Toda mulher já se deparou com o “ser ou não ser mãe”, questão com a qual a convivência pode não ser harmônica: desde meninas são presenteadas com bonecas e ouvem que “já podem casar” ou “vão ficar pra titia”. Respostas sobre seus planos são exigidas por familiares, colegas, pretendentes românticos, chefes ou recrutadores em processos seletivos. Outrora considerada a finalidade da existência feminina, a maternagem segue romantizada e por vezes compulsória, apesar da óbvia incompatibilidade com certos desejos. Será que tal panorama de pensamento é indolor ou condizente com a realidade?
Elisabeth Badinter, em sua obra Um Amor Conquistado, expôs a desonestidade do discurso determinista sobre o amor materno. A filósofa realizou um apanhado histórico a respeito das condutas maternas, exibindo que não são universais, mas socioeconomicamente variáveis e diversas tanto na questão das ambições quanto das frustrações.
Assim, com o desmantelamento da concepção deste sentimento enquanto inato ou instintivo, há a conclusão de que ele é contingente, podendo ser frágil, forte, finito e até mesmo inexistente.
A psicanálise apresenta contribuições a respeito da temática. O pediatra Donald Winnicott foi um dos principais estudiosos dela e da infância.
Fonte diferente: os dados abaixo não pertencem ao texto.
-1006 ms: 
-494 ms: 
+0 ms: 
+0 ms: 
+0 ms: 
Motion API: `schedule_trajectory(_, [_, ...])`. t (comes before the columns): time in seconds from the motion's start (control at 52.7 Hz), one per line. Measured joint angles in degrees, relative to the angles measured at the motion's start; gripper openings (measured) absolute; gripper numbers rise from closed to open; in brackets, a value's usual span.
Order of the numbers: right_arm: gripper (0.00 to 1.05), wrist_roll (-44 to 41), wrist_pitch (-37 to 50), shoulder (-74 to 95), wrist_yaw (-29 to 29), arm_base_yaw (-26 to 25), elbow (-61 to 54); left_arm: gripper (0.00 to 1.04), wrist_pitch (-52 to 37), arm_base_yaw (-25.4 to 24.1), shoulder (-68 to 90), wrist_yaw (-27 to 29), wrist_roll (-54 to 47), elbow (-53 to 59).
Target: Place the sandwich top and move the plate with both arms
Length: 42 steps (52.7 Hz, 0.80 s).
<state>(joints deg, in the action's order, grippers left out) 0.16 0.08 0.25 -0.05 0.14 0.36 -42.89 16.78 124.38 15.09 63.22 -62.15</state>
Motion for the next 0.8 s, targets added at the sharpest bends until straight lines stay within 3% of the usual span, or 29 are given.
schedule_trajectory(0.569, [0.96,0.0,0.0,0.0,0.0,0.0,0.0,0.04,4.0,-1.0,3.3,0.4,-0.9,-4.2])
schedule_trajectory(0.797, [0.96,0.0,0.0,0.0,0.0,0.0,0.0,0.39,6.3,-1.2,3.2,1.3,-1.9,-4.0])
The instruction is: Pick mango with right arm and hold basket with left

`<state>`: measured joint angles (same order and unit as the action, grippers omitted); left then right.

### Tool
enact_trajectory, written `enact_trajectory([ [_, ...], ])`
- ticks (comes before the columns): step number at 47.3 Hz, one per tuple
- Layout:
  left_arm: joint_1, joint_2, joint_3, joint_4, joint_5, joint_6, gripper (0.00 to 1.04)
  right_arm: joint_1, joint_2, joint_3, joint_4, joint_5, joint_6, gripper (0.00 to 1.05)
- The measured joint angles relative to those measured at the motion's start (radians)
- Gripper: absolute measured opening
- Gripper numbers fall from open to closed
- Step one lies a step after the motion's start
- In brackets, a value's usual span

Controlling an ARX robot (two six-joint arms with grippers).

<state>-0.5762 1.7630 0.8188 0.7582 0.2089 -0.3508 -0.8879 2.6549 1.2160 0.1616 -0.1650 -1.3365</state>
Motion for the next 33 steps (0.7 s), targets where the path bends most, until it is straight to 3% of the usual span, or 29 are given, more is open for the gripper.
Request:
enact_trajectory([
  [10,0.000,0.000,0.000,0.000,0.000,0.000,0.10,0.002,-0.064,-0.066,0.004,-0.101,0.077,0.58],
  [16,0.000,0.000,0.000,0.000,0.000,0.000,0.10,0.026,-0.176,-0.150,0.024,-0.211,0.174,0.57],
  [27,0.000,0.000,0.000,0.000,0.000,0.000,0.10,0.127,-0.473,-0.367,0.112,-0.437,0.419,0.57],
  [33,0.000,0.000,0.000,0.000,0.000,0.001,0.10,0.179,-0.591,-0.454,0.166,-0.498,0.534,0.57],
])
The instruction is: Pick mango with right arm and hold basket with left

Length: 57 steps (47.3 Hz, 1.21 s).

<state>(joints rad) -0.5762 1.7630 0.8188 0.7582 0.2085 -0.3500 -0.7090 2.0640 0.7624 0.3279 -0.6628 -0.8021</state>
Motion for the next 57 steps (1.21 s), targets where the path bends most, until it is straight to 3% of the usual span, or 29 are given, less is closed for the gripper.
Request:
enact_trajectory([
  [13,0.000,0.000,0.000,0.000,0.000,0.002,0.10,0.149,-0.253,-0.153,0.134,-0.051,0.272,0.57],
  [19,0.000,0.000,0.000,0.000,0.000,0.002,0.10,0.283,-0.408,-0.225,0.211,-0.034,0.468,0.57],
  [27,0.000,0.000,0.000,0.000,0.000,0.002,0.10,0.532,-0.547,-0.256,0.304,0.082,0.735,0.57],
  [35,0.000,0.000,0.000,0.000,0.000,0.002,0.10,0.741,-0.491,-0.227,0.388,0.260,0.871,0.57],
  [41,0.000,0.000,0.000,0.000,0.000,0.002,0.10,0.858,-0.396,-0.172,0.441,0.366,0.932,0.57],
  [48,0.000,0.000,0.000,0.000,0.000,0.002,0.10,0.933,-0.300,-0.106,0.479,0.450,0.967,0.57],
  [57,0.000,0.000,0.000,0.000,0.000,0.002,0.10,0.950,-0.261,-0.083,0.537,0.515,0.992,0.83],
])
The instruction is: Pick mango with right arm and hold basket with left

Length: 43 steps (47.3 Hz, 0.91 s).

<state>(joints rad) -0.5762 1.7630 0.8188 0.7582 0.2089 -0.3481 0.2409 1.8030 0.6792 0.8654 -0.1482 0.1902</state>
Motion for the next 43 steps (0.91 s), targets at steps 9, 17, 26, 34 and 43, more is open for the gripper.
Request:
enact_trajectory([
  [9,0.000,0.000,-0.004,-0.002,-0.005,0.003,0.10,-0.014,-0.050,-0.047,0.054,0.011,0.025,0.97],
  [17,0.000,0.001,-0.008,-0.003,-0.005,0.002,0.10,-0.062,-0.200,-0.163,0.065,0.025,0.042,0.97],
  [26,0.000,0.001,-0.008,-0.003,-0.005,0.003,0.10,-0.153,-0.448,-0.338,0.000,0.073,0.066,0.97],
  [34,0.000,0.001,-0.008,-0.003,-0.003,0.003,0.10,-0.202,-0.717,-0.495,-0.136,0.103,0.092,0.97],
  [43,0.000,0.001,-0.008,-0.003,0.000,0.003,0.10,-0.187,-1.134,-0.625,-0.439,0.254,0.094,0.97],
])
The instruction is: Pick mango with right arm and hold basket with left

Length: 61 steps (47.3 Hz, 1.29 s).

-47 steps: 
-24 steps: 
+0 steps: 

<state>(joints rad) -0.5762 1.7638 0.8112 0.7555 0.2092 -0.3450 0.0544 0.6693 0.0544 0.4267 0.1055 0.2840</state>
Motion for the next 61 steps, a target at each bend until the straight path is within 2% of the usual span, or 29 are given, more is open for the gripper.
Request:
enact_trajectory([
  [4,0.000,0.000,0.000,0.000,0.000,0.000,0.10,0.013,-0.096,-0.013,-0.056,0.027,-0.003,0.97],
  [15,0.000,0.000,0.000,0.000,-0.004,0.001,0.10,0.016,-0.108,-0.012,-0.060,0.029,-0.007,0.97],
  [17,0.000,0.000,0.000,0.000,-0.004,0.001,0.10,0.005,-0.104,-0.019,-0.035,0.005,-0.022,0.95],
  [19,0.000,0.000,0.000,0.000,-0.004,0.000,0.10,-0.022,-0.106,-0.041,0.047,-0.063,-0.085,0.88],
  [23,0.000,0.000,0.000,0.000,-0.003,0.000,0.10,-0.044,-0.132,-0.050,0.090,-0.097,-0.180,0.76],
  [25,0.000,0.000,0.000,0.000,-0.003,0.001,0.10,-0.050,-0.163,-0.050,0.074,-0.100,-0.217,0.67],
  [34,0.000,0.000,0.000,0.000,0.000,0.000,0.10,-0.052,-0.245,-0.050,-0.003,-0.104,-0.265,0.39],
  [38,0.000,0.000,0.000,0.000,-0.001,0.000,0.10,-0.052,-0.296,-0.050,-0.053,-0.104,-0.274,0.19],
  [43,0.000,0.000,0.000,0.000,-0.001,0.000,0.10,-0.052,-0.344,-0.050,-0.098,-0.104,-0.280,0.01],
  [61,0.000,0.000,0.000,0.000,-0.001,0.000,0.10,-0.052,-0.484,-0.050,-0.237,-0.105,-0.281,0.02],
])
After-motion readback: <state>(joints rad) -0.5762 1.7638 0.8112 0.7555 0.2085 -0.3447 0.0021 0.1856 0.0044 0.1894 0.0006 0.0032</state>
O médico criou o conceito de “mãe suficientemente boa”, sugerindo a impossibilidade da perfeição, idealizada pelo senso comum. Segundo W., até o melhor indivíduo apresenta sentimentos ambivalentes quanto ao bebê: uma questão de amor e ódio.
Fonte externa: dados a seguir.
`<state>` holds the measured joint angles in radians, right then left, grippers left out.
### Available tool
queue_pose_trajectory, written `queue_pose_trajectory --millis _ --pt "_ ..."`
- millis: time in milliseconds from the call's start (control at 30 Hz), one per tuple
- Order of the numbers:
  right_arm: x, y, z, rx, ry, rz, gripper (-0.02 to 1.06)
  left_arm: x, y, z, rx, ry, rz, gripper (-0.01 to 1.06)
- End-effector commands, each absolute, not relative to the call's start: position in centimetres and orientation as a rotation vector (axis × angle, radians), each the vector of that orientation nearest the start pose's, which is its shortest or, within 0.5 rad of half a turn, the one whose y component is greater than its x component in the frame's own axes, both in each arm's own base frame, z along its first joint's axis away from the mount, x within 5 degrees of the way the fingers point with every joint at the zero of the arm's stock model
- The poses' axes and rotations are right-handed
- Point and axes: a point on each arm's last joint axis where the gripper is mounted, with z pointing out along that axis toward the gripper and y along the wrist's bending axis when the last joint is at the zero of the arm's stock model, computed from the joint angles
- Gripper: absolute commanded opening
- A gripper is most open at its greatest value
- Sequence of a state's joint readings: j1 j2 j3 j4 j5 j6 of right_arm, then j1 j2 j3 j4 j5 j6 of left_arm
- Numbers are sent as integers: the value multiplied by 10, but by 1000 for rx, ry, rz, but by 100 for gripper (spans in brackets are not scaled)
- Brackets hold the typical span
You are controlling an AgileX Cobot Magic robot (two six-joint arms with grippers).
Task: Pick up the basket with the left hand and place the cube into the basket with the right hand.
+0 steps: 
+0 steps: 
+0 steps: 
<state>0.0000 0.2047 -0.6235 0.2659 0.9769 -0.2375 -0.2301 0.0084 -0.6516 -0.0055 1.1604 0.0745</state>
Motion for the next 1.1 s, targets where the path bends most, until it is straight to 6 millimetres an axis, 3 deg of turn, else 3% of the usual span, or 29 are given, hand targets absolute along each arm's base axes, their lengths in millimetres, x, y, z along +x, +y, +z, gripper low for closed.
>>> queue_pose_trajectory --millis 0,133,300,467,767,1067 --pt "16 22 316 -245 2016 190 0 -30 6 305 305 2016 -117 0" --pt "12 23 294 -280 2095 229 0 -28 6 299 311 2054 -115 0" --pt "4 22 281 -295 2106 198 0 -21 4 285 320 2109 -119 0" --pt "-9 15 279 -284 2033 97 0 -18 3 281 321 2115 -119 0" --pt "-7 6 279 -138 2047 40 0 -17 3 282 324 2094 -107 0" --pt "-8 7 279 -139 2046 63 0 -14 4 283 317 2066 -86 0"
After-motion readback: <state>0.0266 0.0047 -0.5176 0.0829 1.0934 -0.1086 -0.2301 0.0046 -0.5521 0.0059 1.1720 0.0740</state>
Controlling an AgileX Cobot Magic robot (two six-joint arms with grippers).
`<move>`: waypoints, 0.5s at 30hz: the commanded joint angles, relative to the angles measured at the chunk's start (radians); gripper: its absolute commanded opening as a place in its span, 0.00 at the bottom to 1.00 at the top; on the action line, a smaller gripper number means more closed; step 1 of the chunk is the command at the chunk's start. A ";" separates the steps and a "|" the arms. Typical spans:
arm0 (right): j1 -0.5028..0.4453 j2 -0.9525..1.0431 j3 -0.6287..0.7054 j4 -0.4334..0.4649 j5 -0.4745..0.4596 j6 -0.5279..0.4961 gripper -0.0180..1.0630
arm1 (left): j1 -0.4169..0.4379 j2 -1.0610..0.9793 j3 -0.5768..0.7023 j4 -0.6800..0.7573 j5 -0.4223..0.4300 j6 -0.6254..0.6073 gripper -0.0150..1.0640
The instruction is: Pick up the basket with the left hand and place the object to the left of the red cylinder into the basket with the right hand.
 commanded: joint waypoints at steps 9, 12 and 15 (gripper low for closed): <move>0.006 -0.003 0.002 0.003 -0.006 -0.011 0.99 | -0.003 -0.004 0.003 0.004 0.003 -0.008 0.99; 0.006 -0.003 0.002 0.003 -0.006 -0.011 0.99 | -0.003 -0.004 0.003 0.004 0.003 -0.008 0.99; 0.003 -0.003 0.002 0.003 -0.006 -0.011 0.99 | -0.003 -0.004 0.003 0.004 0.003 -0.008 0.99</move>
Os sentimentos negativos, condenáveis pelos superegos, podem decorrer de uma série de razões simplesmente cotidianas. Vale descrevê-las grosseiramente:
Seu início é anterior à fecundação, com as possíveis dificuldades para engravidar, com consequente ansiedade e ferida narcísica. Em contraponto, existem as reproduções indesejadas interrompíveis – que, fora da óptica religiosa, estão longe de serem consideradas milagres.
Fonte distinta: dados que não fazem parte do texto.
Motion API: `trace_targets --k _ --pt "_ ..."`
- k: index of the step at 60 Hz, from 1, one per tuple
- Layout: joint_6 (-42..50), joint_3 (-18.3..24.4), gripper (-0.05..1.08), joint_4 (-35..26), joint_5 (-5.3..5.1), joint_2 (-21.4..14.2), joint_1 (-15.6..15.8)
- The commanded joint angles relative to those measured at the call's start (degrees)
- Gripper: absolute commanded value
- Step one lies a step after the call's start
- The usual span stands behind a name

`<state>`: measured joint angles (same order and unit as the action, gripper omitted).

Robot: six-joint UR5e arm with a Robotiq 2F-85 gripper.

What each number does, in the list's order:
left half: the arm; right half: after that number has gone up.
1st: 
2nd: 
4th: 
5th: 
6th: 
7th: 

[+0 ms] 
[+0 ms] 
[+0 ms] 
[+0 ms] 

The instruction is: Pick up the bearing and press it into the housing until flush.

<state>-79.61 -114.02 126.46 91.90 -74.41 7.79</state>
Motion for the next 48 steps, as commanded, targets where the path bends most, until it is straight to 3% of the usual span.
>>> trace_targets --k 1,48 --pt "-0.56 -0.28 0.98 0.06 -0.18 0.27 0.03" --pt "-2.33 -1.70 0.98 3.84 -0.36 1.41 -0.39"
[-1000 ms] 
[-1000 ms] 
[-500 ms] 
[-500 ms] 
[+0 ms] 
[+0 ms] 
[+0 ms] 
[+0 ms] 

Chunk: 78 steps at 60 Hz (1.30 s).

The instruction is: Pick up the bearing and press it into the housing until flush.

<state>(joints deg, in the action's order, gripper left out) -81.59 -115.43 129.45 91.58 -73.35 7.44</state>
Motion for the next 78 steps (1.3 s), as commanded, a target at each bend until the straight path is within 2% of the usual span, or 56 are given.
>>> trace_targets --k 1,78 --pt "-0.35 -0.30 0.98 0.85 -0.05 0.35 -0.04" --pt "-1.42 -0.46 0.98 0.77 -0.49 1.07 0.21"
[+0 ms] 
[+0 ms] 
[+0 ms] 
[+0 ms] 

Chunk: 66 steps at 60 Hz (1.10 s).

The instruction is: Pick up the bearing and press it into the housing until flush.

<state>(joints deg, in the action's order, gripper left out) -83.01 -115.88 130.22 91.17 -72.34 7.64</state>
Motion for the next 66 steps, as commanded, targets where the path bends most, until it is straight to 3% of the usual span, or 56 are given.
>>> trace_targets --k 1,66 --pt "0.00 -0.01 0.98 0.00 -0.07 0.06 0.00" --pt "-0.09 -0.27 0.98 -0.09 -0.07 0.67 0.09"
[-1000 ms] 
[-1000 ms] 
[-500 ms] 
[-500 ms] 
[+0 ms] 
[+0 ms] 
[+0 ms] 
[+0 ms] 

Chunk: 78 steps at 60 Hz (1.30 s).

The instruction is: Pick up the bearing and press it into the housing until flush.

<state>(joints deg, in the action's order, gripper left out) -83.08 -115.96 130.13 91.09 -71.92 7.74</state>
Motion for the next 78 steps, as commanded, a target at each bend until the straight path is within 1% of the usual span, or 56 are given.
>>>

Com a gestação, a existência da mulher/pessoa grávida se apequena em carregar a vida e ter preocupações com ela. O bebê é uma ameaça à saúde. É preciso realizar acompanhamento médico desorganizador de rotinas e são necessárias as restrições comportamentais e alimentares. Ademais, na atual conjuntura, são raros os casos nos quais a maternagem não signifique adeus ao vínculo empregatício e enorme desvantagem no mercado de trabalho.
Posterior a esse longo período por vezes turbulento, passada a imensa dor do parto ou sua operação cirúrgica invasiva, eis a permanente separação da vida entre antes e depois da maternidade. Antes da elaboração desse marco já ocorre o confronto com a fantasia, o abismo entre o filho imaginário e o real. Este, até então um estranho, chora, fede, vomita, defeca, adoece, machuca ao mamar e permanece acordado às noites.
Incomunicável e indiferente, o infante comporta-se alheiamente à devoção parental. Como Freud descreve, é “vossa majestade bebê”, em torno de quem todos os esforços abnegados orbitam.
As insatisfações inexoráveis resultam em culpas e amarguras. Porque o fazem, uma vez que quando nasce um filho, nasce uma mãe, em constante amadurecimento junto a ele? Retornando ao psicanalista, os polos sentimentais não se anulam. A multiplicidade sentimental é um impasse somente se é paralisante ou predominantemente negativa.
Essa exposição, junto à desconstrução dos autores, é essencial para trazer à tona uma narrativa real a respeito da maternidade. Muitas pessoas não serão mães, por opção ou não. As que serão – principalmente se solos, negras, LGBTs e/ou pobres – tornar-se-ão vítimas de diversos estigmas, ao mesmo tempo que donas de inúmeras expectativas e muitos sofrimentos. A autorização para expressar o considerado indizível, junto à empatia ao conhecer o discurso alheio, é o caminho libertador para a promoção de saúde mental e da possibilidade de escolha.